AFP
21 May 2009
HARARE, Zimbabwe (AFP) — Zimbabwe’s mid-year schools examination had been postponed for a month due to lack of funding by international donors, the education ministry announced Wednesday.
And the results from last year’s exams, which should have been issued in February, would finally be released this Friday, Education Minister David Coltart told reporters.
The exams provide the crucial qualifications for students who want to continue their education at university level.
But Coltart said the government was struggling to raise the 350,000 US dollars needed to finance the administration of the exams.
“I have put a variety of funding applications to donors, but we are still yet to get responses,” he said.
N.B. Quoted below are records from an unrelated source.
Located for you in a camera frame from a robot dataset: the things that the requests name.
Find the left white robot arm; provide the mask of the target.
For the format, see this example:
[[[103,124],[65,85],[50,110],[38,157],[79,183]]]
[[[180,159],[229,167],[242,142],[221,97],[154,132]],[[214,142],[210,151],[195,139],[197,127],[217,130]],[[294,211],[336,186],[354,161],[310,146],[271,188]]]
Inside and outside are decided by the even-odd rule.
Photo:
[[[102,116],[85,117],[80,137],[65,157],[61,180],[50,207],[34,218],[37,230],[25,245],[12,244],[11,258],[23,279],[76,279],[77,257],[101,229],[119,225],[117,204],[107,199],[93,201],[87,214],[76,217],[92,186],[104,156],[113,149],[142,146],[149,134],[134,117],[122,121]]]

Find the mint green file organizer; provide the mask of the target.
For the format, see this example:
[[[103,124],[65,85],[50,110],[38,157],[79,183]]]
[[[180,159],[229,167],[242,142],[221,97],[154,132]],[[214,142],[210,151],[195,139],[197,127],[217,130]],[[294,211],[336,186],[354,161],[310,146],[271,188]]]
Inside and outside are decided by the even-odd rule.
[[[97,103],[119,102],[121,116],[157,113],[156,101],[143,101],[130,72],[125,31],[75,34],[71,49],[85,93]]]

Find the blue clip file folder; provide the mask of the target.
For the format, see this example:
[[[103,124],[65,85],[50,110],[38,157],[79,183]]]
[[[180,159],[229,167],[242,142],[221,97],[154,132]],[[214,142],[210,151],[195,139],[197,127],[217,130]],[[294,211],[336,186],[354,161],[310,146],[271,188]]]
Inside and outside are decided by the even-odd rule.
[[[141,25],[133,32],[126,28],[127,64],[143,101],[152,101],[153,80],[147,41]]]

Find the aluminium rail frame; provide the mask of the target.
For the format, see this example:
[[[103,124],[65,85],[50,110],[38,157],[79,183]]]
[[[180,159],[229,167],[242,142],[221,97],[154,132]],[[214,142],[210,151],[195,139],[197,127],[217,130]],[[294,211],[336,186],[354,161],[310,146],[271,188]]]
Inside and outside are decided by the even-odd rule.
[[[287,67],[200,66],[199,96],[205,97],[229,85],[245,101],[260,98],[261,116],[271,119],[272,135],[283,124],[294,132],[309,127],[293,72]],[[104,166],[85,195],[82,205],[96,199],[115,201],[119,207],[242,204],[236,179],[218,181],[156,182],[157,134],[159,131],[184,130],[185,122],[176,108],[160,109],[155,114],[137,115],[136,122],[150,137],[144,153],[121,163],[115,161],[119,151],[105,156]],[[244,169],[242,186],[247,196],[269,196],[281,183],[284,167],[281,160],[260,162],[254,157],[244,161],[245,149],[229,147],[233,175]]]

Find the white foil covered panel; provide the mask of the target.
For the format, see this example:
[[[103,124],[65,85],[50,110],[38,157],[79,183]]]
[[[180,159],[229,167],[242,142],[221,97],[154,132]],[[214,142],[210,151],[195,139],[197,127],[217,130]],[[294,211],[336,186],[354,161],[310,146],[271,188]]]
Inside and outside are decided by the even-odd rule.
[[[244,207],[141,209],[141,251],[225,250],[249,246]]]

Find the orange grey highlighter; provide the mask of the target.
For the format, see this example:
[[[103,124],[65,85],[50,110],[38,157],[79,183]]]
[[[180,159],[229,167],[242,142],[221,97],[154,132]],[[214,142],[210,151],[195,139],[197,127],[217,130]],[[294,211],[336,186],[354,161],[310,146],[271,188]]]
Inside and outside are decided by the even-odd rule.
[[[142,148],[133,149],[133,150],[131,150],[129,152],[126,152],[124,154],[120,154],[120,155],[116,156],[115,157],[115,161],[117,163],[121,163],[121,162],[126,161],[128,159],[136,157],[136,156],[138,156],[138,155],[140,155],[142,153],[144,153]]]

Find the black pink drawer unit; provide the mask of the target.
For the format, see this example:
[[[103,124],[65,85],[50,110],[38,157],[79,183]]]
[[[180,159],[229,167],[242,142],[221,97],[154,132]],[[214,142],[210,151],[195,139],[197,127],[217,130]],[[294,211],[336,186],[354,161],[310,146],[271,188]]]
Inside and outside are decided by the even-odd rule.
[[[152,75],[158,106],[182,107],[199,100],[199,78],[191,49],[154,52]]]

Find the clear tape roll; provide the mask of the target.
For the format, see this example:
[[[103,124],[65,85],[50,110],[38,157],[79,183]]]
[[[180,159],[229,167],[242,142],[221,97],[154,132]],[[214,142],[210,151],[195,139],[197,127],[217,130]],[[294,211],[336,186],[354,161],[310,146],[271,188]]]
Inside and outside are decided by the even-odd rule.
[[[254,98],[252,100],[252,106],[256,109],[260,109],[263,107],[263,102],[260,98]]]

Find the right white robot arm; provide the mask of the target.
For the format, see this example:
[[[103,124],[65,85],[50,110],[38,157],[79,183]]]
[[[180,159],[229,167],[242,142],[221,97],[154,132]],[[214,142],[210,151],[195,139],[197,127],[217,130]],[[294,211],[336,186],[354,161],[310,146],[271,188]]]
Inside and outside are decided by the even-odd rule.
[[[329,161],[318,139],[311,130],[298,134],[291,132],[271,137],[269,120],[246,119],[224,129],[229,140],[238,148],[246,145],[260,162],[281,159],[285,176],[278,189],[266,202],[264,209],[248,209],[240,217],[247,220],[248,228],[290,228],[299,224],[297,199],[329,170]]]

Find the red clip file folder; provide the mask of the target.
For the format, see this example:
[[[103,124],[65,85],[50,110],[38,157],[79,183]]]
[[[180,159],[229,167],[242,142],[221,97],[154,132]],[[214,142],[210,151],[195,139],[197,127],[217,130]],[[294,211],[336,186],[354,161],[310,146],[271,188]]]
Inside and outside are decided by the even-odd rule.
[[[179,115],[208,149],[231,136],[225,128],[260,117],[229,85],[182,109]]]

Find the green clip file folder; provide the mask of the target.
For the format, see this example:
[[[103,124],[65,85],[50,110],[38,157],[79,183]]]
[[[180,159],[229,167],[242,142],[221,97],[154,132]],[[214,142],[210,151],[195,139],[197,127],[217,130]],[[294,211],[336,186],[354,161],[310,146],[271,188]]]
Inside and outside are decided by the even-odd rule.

The government was so short of money it had yet to pay markers who handled the 2008 exams. The results from those exams, which should have been released in February, were now due out on Friday, he added.
“I am very sympathetic to the plight of teachers. It’s difficult to come to work on a 100 US dollar salary. We are trying to address that,” Coltart said.
School teachers themselves are paid a flat salary of 100 US dollars, just like any other civil servant.
“We are trying to stabilise the entire education system, we regret that students have been prejudiced by the various problems we are facing,” he said.
The new government formed in February and led by Prime Minister Morgan Tsvangirai has struggled to find funding.
Major donors have been reluctant to give new aid until the government makes more tangible reforms to break from President Robert Mugabe’s past policies, which are blamed for wrecking the economy and trampling on human rights.
A statement issued by the United Nations Children’s Fund in February urged the new government to drag the education system out of crisis, noting that attendance had plummeted from 80 to 20 percent.
Teachers in urban schools only turned up for classes this year if parents could afford to subsidise their salaries in US dollars, it said.